==== Input for this task
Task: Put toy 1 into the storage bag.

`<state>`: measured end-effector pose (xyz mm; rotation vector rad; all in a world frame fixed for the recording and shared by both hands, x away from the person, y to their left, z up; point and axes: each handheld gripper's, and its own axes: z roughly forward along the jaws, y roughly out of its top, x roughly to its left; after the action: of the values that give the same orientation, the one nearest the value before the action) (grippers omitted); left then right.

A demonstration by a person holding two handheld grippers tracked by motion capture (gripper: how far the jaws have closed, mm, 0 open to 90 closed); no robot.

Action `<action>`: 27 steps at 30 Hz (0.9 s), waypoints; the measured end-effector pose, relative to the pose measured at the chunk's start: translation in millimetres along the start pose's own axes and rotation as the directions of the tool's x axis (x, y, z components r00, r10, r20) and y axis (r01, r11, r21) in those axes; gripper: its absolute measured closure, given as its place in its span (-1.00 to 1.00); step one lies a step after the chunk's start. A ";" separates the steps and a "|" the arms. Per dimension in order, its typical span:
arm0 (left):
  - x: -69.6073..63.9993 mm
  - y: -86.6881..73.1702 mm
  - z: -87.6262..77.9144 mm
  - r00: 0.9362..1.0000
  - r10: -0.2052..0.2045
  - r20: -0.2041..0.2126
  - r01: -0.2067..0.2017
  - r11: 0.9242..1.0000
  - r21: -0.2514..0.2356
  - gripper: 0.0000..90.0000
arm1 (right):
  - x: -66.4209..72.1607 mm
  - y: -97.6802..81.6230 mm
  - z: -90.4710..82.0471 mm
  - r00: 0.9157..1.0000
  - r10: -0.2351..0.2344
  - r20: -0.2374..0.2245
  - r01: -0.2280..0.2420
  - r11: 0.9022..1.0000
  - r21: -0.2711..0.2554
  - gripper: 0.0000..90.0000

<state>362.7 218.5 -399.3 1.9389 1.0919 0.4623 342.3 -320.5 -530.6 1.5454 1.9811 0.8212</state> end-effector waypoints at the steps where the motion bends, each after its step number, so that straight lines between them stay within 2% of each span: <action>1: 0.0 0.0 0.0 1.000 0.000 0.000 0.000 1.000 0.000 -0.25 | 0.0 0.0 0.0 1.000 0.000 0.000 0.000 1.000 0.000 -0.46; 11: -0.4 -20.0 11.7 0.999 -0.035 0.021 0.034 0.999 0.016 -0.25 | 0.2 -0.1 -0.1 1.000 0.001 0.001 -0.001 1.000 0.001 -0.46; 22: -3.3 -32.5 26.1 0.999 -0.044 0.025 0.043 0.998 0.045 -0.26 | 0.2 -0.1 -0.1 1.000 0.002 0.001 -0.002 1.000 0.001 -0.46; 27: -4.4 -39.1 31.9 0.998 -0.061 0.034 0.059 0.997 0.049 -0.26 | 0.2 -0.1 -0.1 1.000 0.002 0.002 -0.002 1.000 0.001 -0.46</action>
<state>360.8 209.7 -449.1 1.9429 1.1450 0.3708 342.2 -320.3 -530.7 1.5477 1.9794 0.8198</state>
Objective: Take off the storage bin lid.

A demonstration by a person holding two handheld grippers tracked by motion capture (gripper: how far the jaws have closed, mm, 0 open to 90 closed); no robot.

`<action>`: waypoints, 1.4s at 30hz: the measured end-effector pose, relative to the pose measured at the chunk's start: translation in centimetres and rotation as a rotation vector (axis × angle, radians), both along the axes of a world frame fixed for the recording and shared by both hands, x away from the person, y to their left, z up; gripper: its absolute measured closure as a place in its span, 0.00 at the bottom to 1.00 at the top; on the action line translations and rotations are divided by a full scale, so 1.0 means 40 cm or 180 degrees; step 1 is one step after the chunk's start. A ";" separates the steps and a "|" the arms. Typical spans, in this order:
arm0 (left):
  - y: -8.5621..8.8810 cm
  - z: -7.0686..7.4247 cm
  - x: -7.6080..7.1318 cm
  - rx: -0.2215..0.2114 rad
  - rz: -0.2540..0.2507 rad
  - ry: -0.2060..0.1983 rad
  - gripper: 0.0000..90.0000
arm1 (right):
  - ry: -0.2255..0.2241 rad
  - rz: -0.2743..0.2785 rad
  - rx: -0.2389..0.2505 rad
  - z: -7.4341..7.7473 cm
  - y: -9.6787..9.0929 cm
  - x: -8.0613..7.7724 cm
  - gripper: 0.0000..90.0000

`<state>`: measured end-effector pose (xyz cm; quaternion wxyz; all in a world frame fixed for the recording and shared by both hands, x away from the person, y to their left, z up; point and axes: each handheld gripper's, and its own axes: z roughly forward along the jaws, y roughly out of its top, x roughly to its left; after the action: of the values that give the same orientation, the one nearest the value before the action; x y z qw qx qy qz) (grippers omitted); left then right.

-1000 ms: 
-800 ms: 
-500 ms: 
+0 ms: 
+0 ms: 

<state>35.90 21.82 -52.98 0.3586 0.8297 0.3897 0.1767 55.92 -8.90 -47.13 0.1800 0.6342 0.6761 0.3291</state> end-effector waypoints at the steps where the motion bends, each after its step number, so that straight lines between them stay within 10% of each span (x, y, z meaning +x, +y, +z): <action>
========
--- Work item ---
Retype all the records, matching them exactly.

--- Task answer ---
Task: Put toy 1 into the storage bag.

`<state>`: measured end-effector pose (xyz mm; rotation vector rad; all in a world frame fixed for the recording and shared by both hands, x away from the person, y to their left, z up; point and axes: each handheld gripper's, and its own axes: z roughly forward along the jaws, y roughly out of its top, x roughly to its left; after the action: of the values that give the same orientation, the one nearest the value before the action) (grippers omitted); left then right.

A demonstration by a person holding two handheld grippers tracked by motion capture (gripper: how far the jaws have closed, mm, 0 open to 90 closed); no robot.

Action `<action>`: 27 steps at 30 Hz (0.9 s), waypoints; the measured end-effector pose, relative to the pose measured at the chunk's start: translation in millimetres along the start pose's own axes and rotation as the directions of the tool's x axis (x, y, z components r00, r10, r20) and y axis (r01, r11, r21) in those axes; gripper: its absolute measured closure, given as its place in its span (-1.00 to 1.00); step one lies a step after the chunk's start. A ";" separates the steps and a "|" the arms. Per dimension in order, its typical span:
arm0 (left):
  - x: -69.6073..63.9993 mm
  - y: -86.6881..73.1702 mm
  - z: -87.6262..77.9144 mm
  - r00: 0.9362..1.0000
  - r10: -0.2052..0.2045
  - r20: -0.2041..0.2126
  - r01: -0.2067..0.2017
  - r11: 0.9242..1.0000
  - r21: -0.2514..0.2356
  - gripper: 0.0000..90.0000
arm1 (right):
  - x: -66.4209..72.1607 mm
  - y: -97.6802..81.6230 mm
  - z: -90.4710..82.0471 mm
  - r00: 0.9157..1.0000
  - r10: -0.2351..0.2344
  - r20: -0.2374..0.2245
  - r01: -0.2280..0.2420
  - r11: 0.9022..1.0000
  - r21: -0.2711..0.2554
  - gripper: 0.0000..90.0000

<state>362.7 218.5 -399.3 1.9389 1.0919 0.4623 342.3 -320.5 -530.6 1.5454 1.9811 0.8212</state> end-effector waypoints at the steps where the motion bends, each after its step number, so that straight lines between them stay within 2% of each span: <action>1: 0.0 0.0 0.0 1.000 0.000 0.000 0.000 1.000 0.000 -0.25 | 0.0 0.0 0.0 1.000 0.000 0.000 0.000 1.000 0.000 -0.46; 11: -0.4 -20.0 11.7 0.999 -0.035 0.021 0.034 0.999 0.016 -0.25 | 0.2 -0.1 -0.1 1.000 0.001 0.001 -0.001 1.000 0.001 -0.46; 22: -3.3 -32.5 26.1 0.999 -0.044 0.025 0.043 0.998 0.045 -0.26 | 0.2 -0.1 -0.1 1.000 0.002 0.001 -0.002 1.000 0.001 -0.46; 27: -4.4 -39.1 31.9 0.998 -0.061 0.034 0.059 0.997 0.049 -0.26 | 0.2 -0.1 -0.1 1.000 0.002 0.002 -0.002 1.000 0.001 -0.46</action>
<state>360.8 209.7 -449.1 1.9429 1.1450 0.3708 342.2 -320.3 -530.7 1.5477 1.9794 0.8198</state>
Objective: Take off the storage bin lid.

A demonstration by a person holding two handheld grippers tracked by motion capture (gripper: how far the jaws have closed, mm, 0 open to 90 closed); no robot.

`<action>`: waypoints, 1.4s at 30hz: the measured end-effector pose, relative to the pose measured at the chunk's start: translation in centimetres and rotation as a rotation vector (axis × angle, radians), both along the axes of a world frame fixed for the recording and shared by both hands, x away from the person, y to their left, z up; gripper: its absolute measured closure as a place in its span, 0.00 at the bottom to 1.00 at the top; on the action line translations and rotations are divided by a full scale, so 1.0 means 40 cm or 180 degrees; step 1 is one step after the chunk's start. A ";" separates the steps and a "|" the arms. Typical spans, in this order:
arm0 (left):
  - y: -8.5621..8.8810 cm
  - z: -7.0686..7.4247 cm
  - x: -7.6080..7.1318 cm
  - rx: -0.2215..0.2114 rad
  - rz: -0.2540..0.2507 rad
  - ry: -0.2060..0.1983 rad
  - gripper: 0.0000..90.0000
arm1 (right):
  - ry: -0.2255..0.2241 rad
  - rz: -0.2743..0.2785 rad
  - rx: -0.2389..0.2505 rad
  - z: -7.4341..7.7473 cm
  - y: -9.6787..9.0929 cm
  - x: -8.0613..7.7724 cm
  - gripper: 0.0000..90.0000

`<state>`: measured end-effector pose (xyz cm; quaternion wxyz; all in a world frame fixed for the recording and shared by both hands, x away from the person, y to their left, z up; point and axes: each handheld gripper's, and its own axes: z roughly forward along the jaws, y roughly out of its top, x roughly to its left; after the action: of the values that give the same orientation, the one nearest the value before the action; x y z qw qx qy qz) (grippers omitted); left then right.

-1000 ms: 
-800 ms: 
-500 ms: 
+0 ms: 
+0 ms: 

<state>35.90 21.82 -52.98 0.3586 0.8297 0.3897 0.1767 55.92 -8.90 -47.13 0.1800 0.6342 0.6761 0.3291</state> end-effector waypoints at the steps where the motion bends, each after its step number, so that straight lines between them stay within 10% of each span (x, y, z meaning +x, +y, +z): <action>

With this, the output is complete.